Forse si dovrebbe ricostruire dettagliatamente quella storia che ha sconvolto non solo Milano ma l’Italia intera e, di fatto, ha cancellato i partiti democratici e di conseguenza l’intera politica. Si potrebbe anche guardare l’operato dei sindaci che seguirono il breve mandato di Borghini: il leghista Formentini, poi Albertini, quindi Letizia Moratti, poi Giuliano Pisapia e infine quello che sta diventando il più noto: Giuseppe Sala.

Ai tempi di Tangentopoli si parlava di tangenti e di violazione sistematica del finanziamento pubblico alla politica. Qualche dubbio sull’ampiezza dei reati, che riguardava probabilmente tutta la politica, venne liquidato tra l’entusiasmo di alcuni “partiti superstiti” (sarebbe interessante sapere il perché), ma soprattutto con l’entusiasmo di chi esaltava l’operato della magistratura e il populismo dilagante di diversi giornali, tra i quali alcuni imprenditori-editori notissimi, in contrasto con i governi della prima repubblica. C’era un passaggio di carte tra magistrati e giornalisti che si poteva definire scandaloso.

Ora con questa nuova inchiesta è diventato ancora più profondo il problema che emerse nel giro di pochi anni. L’entusiasmo iniziale cominciò a scemare tra i cittadini, mentre la politica si ritirò non solo davanti alla magistratura, ma anche di fronte alle esigenze spregiudicate della finanza e di un capitalismo che alcuni definiscono neocapitalismo, mentre un ex vicesindaco di Milano, che faceva parte del PCI, definisce “capitalismo predatorio”.

Certo che uno scandalo urbanistico come quello che ha investito la Giunta Sala, con 76 indagati tra cui il sindaco e la richiesta di sei arresti, rivela che, se si guarda caso per caso, è l’esito di un disinvolto turbo-liberismo, che paradossalmente viene professato da un’amministrazione che si definisce di centrosinistra.

È auspicabile che presto si chiarisca tutto, ma la gestione attuale dei fondi della finanza che sostituisce l’azione delle vecchie giunte milanesi lascia veramente tanto perplessi da evitare una corsa al seggio elettorale per votare, come si può vedere elezione dopo elezione sia a Milano che in tutta Italia.

Ci sia permesso dire che i sindaci socialisti del dopoguerra come Antonio Greppi, Virgilio Ferrari, Carlo Tognoli, Paolo Pillitteri avevano un’idea differente dello sviluppo della città. Nel 1960 l’autonomista socialista Guido Mazzali discusse a lungo con gli uomini della Dc, persino con l’allora arcivescovo Montini, il futuro Paolo VI, e fu fissata la pianificazione del territorio comunale. Furono definite le norme e le regole per l’uso del suolo, regolamentando attività, destinazioni di uso e interventi edilizi. La città doveva essere una comunità, dove tutti dovevano vivere cercando di migliorare continuamente la loro condizione in modo equo e coeso.

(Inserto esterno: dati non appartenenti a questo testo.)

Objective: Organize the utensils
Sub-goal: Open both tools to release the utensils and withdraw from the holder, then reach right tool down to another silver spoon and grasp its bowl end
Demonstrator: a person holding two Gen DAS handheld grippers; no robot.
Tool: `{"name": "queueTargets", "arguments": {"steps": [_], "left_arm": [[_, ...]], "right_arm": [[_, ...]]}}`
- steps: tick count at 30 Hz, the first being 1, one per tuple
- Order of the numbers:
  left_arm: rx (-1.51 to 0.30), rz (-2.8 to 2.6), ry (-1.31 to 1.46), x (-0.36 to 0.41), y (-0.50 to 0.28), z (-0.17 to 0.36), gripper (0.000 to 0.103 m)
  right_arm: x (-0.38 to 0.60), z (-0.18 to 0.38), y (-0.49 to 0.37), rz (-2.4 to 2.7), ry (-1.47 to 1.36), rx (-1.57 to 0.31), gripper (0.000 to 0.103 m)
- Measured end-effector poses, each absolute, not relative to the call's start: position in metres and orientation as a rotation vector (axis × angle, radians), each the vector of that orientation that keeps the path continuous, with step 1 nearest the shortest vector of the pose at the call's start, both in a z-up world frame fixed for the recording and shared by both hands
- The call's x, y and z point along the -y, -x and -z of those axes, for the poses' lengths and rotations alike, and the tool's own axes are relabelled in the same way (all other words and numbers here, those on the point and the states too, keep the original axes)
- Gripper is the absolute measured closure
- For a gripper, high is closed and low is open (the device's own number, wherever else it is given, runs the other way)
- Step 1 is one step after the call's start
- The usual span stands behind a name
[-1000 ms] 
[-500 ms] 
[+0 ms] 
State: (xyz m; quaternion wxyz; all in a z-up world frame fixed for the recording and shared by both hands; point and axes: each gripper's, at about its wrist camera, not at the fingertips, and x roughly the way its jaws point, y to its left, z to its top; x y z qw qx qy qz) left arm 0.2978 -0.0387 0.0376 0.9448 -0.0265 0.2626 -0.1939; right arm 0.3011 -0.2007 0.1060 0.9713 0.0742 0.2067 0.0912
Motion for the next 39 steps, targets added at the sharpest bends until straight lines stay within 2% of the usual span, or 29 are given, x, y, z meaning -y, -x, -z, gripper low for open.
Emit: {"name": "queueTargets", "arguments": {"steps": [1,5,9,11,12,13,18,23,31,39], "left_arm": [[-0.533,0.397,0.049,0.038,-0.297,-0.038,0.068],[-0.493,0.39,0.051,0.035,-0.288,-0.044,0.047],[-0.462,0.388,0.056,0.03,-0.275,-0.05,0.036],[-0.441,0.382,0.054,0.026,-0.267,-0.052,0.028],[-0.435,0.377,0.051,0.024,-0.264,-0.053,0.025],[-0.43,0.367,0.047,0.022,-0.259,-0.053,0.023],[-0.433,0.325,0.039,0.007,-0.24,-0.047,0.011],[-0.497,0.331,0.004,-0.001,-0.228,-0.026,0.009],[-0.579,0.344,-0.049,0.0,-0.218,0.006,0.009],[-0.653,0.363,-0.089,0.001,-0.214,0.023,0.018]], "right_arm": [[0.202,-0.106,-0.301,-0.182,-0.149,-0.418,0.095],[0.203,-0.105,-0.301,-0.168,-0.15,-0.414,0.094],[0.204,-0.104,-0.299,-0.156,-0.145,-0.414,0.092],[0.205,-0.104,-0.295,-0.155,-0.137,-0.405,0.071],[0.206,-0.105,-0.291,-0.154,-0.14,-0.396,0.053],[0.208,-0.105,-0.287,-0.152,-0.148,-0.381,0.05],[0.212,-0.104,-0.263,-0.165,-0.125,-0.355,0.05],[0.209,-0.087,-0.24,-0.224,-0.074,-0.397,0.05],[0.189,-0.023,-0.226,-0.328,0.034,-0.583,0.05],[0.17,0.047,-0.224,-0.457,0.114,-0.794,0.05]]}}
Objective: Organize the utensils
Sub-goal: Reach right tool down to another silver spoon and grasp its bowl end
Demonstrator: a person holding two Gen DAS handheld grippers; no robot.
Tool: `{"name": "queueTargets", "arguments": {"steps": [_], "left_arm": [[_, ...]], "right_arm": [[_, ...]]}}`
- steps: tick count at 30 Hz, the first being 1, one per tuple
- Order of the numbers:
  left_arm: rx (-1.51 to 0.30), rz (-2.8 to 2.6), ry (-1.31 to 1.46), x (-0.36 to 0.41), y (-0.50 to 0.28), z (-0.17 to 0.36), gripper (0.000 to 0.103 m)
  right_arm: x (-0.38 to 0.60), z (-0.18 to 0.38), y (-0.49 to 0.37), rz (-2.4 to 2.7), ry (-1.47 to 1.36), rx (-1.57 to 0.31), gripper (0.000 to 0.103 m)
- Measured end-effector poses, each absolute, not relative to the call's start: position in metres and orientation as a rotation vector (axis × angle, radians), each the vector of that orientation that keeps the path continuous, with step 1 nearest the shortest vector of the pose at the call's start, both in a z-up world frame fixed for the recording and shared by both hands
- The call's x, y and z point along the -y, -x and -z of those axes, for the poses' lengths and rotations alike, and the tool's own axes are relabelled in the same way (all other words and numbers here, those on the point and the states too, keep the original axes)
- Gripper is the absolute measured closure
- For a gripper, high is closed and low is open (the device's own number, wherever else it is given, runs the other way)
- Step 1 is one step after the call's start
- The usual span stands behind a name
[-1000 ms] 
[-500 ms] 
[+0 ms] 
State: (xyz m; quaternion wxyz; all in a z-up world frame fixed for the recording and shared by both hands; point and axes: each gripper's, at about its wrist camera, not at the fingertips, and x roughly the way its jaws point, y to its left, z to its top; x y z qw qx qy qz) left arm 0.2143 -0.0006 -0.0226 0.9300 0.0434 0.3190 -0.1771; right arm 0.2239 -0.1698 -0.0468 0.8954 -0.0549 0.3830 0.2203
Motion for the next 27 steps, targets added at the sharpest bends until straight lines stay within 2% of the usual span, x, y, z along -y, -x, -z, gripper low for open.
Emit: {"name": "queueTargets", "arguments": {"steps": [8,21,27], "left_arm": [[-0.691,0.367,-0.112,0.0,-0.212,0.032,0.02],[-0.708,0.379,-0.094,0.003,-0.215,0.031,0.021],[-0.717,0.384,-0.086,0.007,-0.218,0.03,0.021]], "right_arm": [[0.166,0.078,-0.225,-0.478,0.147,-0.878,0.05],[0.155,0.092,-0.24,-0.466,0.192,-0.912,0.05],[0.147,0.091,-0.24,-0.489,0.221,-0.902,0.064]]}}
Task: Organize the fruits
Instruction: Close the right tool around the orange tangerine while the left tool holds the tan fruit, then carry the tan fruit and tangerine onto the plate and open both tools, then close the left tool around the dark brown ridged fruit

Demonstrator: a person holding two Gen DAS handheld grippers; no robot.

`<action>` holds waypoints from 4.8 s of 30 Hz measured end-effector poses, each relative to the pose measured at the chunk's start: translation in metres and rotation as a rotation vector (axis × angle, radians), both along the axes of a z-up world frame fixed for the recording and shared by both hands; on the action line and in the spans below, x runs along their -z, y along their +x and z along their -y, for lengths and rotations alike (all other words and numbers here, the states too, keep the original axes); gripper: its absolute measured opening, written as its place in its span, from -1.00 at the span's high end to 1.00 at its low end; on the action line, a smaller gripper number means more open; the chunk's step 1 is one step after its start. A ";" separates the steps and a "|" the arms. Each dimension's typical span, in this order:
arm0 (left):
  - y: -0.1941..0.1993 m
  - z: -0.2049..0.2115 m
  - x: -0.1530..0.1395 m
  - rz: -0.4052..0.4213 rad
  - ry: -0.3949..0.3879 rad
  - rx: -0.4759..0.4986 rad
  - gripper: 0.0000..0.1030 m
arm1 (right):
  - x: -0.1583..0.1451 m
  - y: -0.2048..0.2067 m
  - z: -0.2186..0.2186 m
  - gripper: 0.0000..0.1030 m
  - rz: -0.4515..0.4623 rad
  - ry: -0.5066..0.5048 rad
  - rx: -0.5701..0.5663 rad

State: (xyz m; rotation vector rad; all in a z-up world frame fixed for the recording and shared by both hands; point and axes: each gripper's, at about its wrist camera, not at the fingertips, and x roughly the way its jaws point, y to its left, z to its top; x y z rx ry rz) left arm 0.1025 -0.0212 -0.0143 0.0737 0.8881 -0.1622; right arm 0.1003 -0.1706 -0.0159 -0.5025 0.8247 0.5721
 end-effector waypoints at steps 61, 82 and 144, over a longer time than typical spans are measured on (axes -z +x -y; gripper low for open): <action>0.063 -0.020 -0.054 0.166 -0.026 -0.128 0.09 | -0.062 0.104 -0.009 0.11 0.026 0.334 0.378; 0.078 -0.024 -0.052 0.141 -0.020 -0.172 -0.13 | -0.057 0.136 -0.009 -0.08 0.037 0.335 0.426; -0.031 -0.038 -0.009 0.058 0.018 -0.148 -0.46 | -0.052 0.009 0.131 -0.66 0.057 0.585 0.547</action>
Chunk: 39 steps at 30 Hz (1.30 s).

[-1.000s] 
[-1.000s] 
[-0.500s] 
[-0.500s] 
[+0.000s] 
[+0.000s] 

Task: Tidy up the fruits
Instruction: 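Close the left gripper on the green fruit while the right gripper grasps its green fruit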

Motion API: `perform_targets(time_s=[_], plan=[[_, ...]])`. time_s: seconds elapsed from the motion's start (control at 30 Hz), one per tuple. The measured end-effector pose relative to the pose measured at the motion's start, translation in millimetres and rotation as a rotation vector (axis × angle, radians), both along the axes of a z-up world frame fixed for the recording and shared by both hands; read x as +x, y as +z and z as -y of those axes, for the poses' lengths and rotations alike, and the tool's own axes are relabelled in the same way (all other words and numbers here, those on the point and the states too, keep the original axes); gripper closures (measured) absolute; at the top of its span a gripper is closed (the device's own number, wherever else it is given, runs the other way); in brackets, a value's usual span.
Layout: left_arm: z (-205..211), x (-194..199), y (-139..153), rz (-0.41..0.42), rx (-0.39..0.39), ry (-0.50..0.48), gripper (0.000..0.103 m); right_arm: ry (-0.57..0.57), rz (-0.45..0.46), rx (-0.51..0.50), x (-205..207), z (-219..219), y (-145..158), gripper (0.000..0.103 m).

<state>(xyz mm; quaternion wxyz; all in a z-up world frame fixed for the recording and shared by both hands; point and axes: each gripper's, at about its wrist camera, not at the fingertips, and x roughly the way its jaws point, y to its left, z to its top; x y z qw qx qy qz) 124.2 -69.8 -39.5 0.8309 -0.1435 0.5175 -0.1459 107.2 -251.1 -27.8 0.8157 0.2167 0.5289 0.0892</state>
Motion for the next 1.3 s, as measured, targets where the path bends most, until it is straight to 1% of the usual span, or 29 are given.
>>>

È questa la condizione di Milano oggi? L’impressione è che ci sia un centro-vetrina per pochi facoltosi e la maggioranza delle periferie dimenticate. La soluzione non può essere quella di “nuove costruzioni” passate per “ristrutturazioni” grazie all’accomodante Scia, la certificazione edilizia che furoreggia a Milano.

Se ci si deve aggrappare a una speranza per una autentica rinascita di Milano vengono in mente, come per le epoche italiane, le rinascite del riformismo socialista che si voleva seppellire.

Quando venne eletto Carlo Tognoli sindaco, nacque una terza tappa del riformismo, un terzo capitolo. Ha commentato Ugo Finetti: “Il terzo capitolo è quello del riformismo che matura a Milano con Craxi di fronte al dissolvimento nel Psi nazionale della dirigenza che aveva guidato la svolta autonomista. È da Milano che il socialismo riformista in Italia manda in soffitta Marx, si libera della lettura classista della storia e punta alla crescita di una forza socialista come parte integrante del socialismo europeo e occidentale”. E cerca un compromesso, una politica di compromesso virtuoso tra un mercato regolato e i principi del socialismo.

Chissà se davanti ai tanti disastri avvenuti in questi ultimi anni potrà realizzarsi o almeno si potrà creare un’altra alternativa di questo tipo. Forse basterebbe ristudiare il pensiero di Turati e della Kuliscioff e varare un quarto capitolo del riformismo di fronte ai problemi di una società profondamente cambiata.